At home I’d never volunteer to help cook. Camping? Cooking outside feels different. Less chore, more ‘survival skill’. Like in Minecraft. Everyone having a role makes it feel like a team thing, not something you’re being dragged along to.

I didn’t think I’d say this, but reading is way better when there’s nothing else to do.
Books, comics, magazines and craft stuff fill time faster than you’d expect. Without phones, you actually focus. People read whole books. Siblings talk to each other voluntarily. It’s unsettling but better than being bored.
At the start of the trip, I said ‘I’m bored’ a lot.
But once you get past it, you end up inventing games, challenges or competitions that make no sense but become the highlight of the day.
Like skipping rocks across a river or seeing who can find the biggest stick.
By the end of the trip, the thing you remember isn’t what you watched. It’s the dumb game you made up that had everyone laughing.

The more you move, the less you miss your phone.
Beach? Swim, run, throw things. Bush? Walk, explore, climb stuff (safely, obviously).
If you’re active, you don’t have time to think about screens. And if parents join in instead of supervising from a chair, it’s actually fun.
This part makes sense.
Before the trip, look things up together. Choose walks, beaches or activities you’re keen on. When you know there’s something you picked coming up, it’s easier to get through the boring bits.

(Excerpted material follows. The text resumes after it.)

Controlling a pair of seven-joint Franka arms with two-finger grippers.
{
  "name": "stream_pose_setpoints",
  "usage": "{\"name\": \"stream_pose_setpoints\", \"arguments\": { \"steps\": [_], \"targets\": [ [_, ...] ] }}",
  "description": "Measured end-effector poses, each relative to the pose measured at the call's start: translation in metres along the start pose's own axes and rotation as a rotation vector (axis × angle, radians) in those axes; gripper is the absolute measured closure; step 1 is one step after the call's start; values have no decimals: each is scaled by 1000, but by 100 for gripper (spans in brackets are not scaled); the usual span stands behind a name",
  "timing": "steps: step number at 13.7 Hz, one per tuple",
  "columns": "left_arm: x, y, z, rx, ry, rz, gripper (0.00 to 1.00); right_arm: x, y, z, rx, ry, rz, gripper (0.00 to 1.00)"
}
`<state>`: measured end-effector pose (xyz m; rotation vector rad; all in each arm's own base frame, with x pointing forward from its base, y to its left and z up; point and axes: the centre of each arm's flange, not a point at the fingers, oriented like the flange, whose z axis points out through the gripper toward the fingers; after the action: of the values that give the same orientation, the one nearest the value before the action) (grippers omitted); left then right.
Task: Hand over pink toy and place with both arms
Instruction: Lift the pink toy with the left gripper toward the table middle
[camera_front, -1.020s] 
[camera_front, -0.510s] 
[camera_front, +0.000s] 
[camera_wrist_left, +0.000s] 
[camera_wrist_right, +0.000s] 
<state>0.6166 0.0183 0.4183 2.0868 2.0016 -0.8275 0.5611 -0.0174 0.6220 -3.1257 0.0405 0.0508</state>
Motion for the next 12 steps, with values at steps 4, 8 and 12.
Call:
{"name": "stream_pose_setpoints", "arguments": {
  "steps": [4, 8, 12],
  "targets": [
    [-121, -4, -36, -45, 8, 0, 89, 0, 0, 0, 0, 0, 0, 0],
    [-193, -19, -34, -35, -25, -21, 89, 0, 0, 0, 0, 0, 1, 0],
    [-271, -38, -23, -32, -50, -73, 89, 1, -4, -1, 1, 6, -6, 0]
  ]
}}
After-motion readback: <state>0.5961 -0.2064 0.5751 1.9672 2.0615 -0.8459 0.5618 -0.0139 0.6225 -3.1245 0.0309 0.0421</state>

No-tech camping sounds terrible at first. And yeah, the first day or two kind of is.
But once you get past that, it’s not as bad as you think. You laugh more. You sleep better. You stop checking battery percentage every five minutes and start paying attention to what’s actually around you.
Would I choose it every time? No. Did I survive? Yes.
Would I do it again? Maybe. Just make sure the playlist’s downloaded.